While neither Davis nor the Hornets have said publically that Davis will be New Orleans’ choice, the writing appears to be on the wall. On Thursday, Davis had dinner with Hornets coach Monty Williams and said he liked getting to know the man who he’ll probably be spending a lot of time with in his first few professional seasons.

“It was great,” said Davis of his experience with Williams. “Real cool guy and he keeps it real with you, says what’s on his mind.”

Among other things, they watched Game 6 of the Heat and Celtics’ Eastern Conference Finals matchup. Davis, a big fan of Miami’s LeBron James, enjoyed watching his 45 point, 15 rebound and five assist performance.

“I called it,” said Davis. “I knew that was going to happen. Great players step up. He wants to win a ring so bad, he’s not going to go home. When he came out early and started dominating, I knew he was going for a big game.”

Earlier this week, it was another NBA MVP Davis mentioned as an opponent he couldn’t wait to face—Kobe Bryant. And while he insists he meant no disrespect, on Friday, Davis talked about which big men he looked forward to seeing on the court.

“Kevin Garnett and Dwight Howard,” said Davis, who checks in at 6-10, 222 pounds. “I’m kind of scared of KG though. He’s kind of crazy. But he still has love for the game. He really plays well and he plays hard for the whole 48 minutes.”

When a reporter asked if he saw Garnett, who attended Farragut Career Academy before being taken with the NBA Draft’s fifth overall pick in 1995, Davis reminded him of his youth.

“No,” laughed Davis. “I was probably three years old.”

Davis, who is 17 years younger than Garnett, a player to whom he’s often compared, wasn’t kidding.

While Garnett’s career may be nearing its end, Davis is just getting started. Next stop, New Orleans.

Kidd-Gilchrist modeling his game after Pippen’s

While there is no clear-cut consensus on who will be selected behind Davis at No. 2, there is a chance it could be one of his Kentucky teammates, which would mark the first time in NBA history that players from the same team were selected with the draft’s top two picks.
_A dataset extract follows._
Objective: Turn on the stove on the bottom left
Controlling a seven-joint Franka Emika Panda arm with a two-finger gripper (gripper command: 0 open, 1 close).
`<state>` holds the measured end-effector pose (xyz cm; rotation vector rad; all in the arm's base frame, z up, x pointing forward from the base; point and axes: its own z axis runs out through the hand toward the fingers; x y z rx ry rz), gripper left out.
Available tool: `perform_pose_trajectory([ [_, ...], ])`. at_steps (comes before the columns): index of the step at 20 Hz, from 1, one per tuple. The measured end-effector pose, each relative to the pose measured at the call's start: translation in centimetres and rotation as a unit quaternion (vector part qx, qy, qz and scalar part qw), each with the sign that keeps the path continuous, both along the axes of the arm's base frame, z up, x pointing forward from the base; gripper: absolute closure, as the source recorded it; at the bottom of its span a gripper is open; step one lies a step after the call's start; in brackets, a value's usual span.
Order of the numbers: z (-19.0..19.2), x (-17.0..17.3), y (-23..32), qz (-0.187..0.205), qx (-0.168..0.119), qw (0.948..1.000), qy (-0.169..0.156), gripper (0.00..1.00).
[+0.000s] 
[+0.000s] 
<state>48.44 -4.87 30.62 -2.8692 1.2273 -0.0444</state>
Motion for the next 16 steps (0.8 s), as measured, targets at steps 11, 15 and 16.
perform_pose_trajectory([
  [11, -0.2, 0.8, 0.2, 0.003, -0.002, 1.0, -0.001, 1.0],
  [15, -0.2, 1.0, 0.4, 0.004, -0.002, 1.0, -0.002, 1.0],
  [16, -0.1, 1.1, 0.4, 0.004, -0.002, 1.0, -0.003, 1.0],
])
Michael Kidd-Gilchrist, a 6-7, 233-pound forward, is projected to be taken among the top five and is expected to receive consideration from the Michael Jordan-owned Charlotte Bobcats at No. 2.

“You could say so,” said Kidd-Gilchrist when asked if being selected immediately after Davis would make it all the more special. “But it’s a blessing in general. It doesn’t really matter where I go—30, 10, 1, 2, it doesn’t really matter.”
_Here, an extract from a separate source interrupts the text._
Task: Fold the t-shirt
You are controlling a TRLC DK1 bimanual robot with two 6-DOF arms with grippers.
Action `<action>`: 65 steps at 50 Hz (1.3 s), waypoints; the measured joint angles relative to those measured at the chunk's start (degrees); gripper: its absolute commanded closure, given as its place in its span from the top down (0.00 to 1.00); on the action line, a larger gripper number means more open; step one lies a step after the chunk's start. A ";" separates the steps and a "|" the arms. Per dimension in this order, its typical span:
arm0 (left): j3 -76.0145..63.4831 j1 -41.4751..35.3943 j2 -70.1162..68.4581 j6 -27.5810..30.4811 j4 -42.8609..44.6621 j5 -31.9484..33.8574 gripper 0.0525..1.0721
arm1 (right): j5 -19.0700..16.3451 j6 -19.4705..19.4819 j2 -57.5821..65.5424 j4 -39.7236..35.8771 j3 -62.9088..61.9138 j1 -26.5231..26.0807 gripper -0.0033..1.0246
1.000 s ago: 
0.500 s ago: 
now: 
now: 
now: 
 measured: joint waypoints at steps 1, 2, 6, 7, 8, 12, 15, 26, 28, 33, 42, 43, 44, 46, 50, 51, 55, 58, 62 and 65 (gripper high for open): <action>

On Thursday, Kidd-Gilchrist told reporters that he’s a big fan of Jordan’s old running mate, Hall of Famer and Bulls ambassador Scottie Pippen.

“I like Pippen’s game a lot. That’s old school,” said Kidd-Gilchrist. “But I like Pippen. That’s old school to me. Don’t have to score. A defensive guy more than anything. And a winner. I loved him.”

“High energy, loves to play hard,” said Davis when asked to provide his own scouting report for Kidd-Gilchrist. “Great around the rim. He cuts to the basket very hard. He loves the game. He never gets tired; he always has his motor on.”